What is memory? (part 1): Virtual memory and address spaces

I remember when I was an undergraduate taking my first computer science course. We were learning about the null type in Java, and someone asked the (rather clumsy) TA, “I understand that you can compare an object to null to see if it was allocated, but what actually is null?” The TA turned on the projector, which rendered a picture of a rectangle onto a cloth screen in the front of the class. He responded, “Well…null is the area down here”, and proceeded to circle the bottom of the rectangle in marker, thus immediately ruining the screen and destroying university property. He didn’t go on to explain what he meant by “the area down here”, and I was left wondering what null really was for several years after that.

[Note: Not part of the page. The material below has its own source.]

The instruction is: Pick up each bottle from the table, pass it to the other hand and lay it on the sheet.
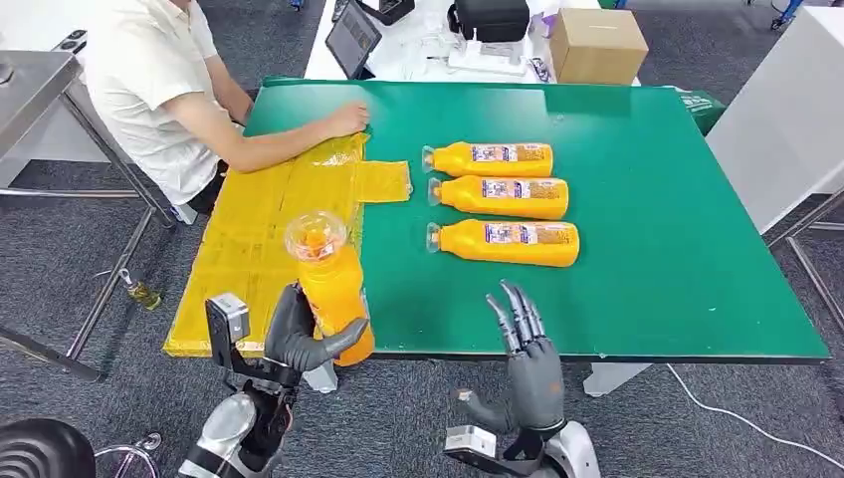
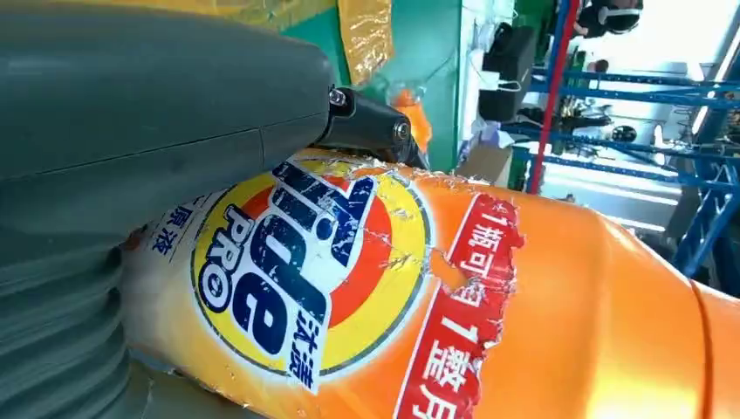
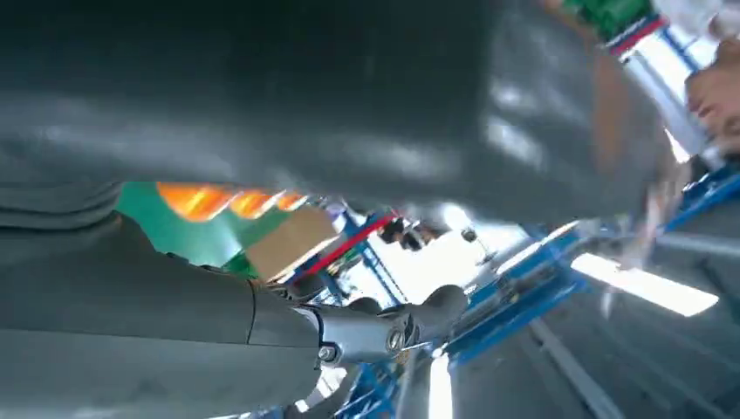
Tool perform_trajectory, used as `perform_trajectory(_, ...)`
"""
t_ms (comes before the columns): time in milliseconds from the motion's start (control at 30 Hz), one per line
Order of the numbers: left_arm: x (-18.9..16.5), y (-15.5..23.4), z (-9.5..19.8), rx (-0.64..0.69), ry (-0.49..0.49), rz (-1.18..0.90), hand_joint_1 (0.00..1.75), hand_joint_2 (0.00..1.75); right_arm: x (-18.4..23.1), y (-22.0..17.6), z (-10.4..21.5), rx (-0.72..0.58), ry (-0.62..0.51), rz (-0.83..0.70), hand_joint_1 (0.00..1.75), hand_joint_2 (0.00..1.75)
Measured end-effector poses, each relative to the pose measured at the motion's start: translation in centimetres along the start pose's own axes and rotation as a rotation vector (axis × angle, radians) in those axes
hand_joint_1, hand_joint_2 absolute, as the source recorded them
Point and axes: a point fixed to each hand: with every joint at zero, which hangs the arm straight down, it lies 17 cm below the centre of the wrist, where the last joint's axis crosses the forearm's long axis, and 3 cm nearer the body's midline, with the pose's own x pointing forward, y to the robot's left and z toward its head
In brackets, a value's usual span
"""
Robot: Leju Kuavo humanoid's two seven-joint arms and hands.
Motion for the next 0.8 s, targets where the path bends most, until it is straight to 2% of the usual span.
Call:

What the confused student didn’t realize at the time is that they were asking a very insightful and fundamental question about how computers work. To ask the question “What is null” is to ask, “what is memory”? To ask “what is memory” is to ask, “what is a cache, and how do CPUs coordinate to read from and write to memory?” The recursion goes on and on, with an engineer becoming more and more capable (and frankly, more and more lucrative to companies) as they learn the answers to these questions and gain a deeper understanding of how a computer actually works.

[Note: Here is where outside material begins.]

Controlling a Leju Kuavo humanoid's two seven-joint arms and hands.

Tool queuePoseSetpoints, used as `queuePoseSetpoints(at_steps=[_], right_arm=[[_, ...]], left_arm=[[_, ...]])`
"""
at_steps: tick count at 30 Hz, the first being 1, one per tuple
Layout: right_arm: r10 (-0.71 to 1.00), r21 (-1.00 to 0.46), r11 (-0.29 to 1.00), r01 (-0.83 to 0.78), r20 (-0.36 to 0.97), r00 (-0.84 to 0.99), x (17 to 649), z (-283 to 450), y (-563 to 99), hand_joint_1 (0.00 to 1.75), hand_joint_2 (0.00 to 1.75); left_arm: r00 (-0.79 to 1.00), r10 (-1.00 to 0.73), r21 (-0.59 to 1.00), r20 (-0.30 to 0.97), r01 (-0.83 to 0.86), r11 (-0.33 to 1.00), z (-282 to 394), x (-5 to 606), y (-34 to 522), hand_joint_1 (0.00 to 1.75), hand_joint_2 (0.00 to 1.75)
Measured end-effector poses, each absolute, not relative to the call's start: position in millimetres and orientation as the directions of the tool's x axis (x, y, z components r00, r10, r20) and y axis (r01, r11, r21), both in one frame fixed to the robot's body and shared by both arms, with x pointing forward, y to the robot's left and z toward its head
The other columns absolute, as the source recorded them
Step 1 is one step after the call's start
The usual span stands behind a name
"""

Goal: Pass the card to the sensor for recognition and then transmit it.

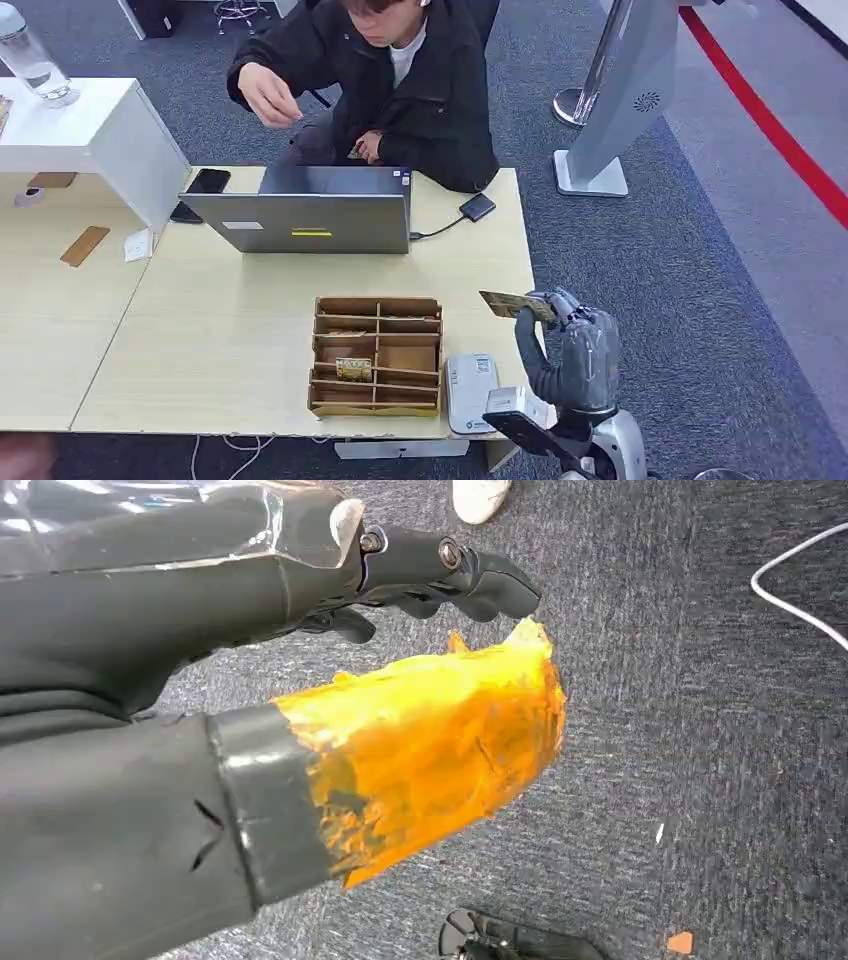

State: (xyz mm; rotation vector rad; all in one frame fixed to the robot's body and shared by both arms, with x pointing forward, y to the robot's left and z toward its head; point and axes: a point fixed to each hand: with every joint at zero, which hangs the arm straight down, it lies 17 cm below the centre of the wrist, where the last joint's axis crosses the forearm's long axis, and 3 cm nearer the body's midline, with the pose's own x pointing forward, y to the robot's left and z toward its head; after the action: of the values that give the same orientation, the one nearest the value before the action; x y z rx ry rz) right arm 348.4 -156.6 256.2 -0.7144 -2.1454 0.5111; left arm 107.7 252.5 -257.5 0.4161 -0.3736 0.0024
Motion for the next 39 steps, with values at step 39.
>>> queuePoseSetpoints(at_steps=[39], right_arm=[[0.503, -0.572, 0.782, 0.247, 0.347, -0.791, 356.6, 365.2, -37.6, 1.75, 1.75]], left_arm=[[0.934, -0.061, 0.400, 0.353, -0.092, 0.912, -254.2, 122.3, 248.8, 0.00, 0.00]])
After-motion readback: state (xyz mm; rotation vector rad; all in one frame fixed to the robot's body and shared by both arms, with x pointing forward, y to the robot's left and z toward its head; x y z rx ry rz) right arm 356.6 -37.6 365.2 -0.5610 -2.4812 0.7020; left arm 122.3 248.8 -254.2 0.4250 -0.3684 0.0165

That’s not to say that it’s a hard requirement to learn all this stuff in order to be a capable and productive developer. To the contrary, most developers in the tech industry will have great careers viewing all of this as a black box, and there’s nothing wrong with that. At the end of the day though, you as an engineer will always be limited in what you can accomplish and how far you can progress if you don’t understand how memory works. Think about what capabilities truly understanding memory would afford you. Is your program slow? Perhaps you should check if you’re accidentally thrashing your system by using more memory than is available on your machine. Does your product need to scale as your customer base grows? Leveraging a caching layer that can more quickly service requests to your customers is now a solution that you’re able to suggest. These skills will allow you not only to command a higher salary, but also to take on leadership roles as an engineer that would otherwise be out of reach for someone who didn’t have the necessary knowledge to make highly impactful engineering decisions.

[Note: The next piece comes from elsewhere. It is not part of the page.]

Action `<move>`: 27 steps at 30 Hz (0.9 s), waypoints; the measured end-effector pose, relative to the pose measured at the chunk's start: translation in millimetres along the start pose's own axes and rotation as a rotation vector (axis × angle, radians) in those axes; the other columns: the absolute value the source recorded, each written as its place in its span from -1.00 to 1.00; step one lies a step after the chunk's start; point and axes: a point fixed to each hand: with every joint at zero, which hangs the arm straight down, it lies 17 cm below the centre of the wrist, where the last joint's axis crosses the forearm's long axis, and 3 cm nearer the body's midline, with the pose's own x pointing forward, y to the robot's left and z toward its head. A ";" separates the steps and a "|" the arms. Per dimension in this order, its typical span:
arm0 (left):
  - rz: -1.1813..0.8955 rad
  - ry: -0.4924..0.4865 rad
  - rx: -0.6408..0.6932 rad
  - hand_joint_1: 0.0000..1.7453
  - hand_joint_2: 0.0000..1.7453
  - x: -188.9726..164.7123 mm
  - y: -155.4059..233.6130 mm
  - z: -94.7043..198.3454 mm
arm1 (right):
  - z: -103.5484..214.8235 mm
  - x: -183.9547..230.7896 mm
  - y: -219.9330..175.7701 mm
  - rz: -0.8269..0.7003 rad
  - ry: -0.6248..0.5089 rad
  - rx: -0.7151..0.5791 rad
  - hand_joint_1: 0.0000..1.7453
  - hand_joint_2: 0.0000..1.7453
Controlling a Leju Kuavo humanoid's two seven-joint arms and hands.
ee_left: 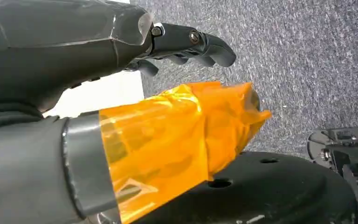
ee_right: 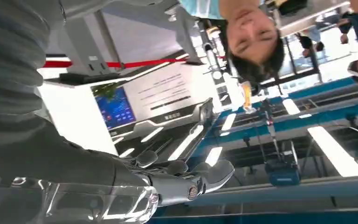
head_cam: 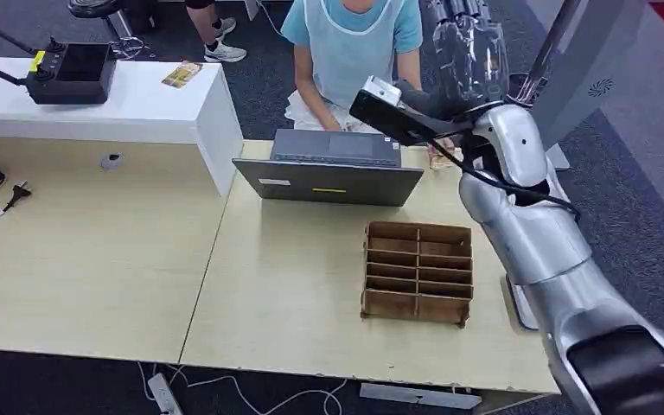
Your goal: Pass the card to the sensor for recognition and then transmit it.
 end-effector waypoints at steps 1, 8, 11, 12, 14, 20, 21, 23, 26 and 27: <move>-0.005 -0.001 0.000 -1.00 -1.00 0.3 0.1 0.0 | -2.9 -2.7 3.2 0.014 0.008 0.010 -1.00 1.00; -0.034 -0.012 0.002 -1.00 -1.00 2.2 0.5 0.0 | -16.9 -19.1 33.8 0.096 0.047 0.116 -1.00 1.00; -0.047 -0.016 0.002 -1.00 -1.00 3.0 0.7 -0.1 | -22.0 -26.3 44.7 0.121 0.060 0.157 -1.00 1.00; -0.052 -0.018 0.002 -1.00 -1.00 3.3 0.8 -0.1 | -22.0 -29.7 50.2 0.131 0.066 0.175 -1.00 1.00; -0.060 -0.020 0.003 -1.00 -1.00 3.9 0.8 -0.1 | -21.5 -36.3 58.9 0.149 0.079 0.203 -1.00 1.00; -0.068 -0.024 0.003 -1.00 -1.00 4.7 0.7 0.0 | -14.8 -51.6 80.3 0.167 0.115 0.265 -1.00 1.00; -0.069 -0.024 0.003 -1.00 -1.00 4.8 0.6 0.0 | -12.0 -56.4 85.5 0.164 0.129 0.280 -1.00 1.00; -0.074 -0.025 -0.001 -1.00 -1.00 5.0 -0.1 0.2 | -7.5 -63.3 93.5 0.165 0.146 0.304 -1.00 1.00; -0.077 -0.026 -0.001 -1.00 -1.00 5.2 -0.2 0.2 | -2.4 -73.8 101.2 0.167 0.170 0.330 -1.00 1.00; -0.077 -0.026 -0.001 -1.00 -1.00 5.2 -0.2 0.2 | -1.5 -76.5 102.4 0.167 0.177 0.335 -1.00 1.00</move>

Now that the sales pitch is out of the way, let’s get started. We’ll begin by developing a basic definition of and intuition for virtual memory in this post, and eventually dive into deeper (but still very important and interesting) concepts such as paging and caching in future posts. By the end of the series, you’ll know what virtual memory is, what a process (i.e. an instance of a running program) is, how CPUs actually read and write to and from memory, and much more. Note that this post makes an assumption that you’re familiar with hexadecimal notation, and you know what a byte is. If you don’t, leave a comment below and I’ll write up another post that introduces them in an understandable way.

What is "virtual memory"?

It turns out that this is a deep question that could (and has) filled up many volumes of textbooks, research papers, and probably blog posts. Let’s start with a simple (but conceptually accurate) model.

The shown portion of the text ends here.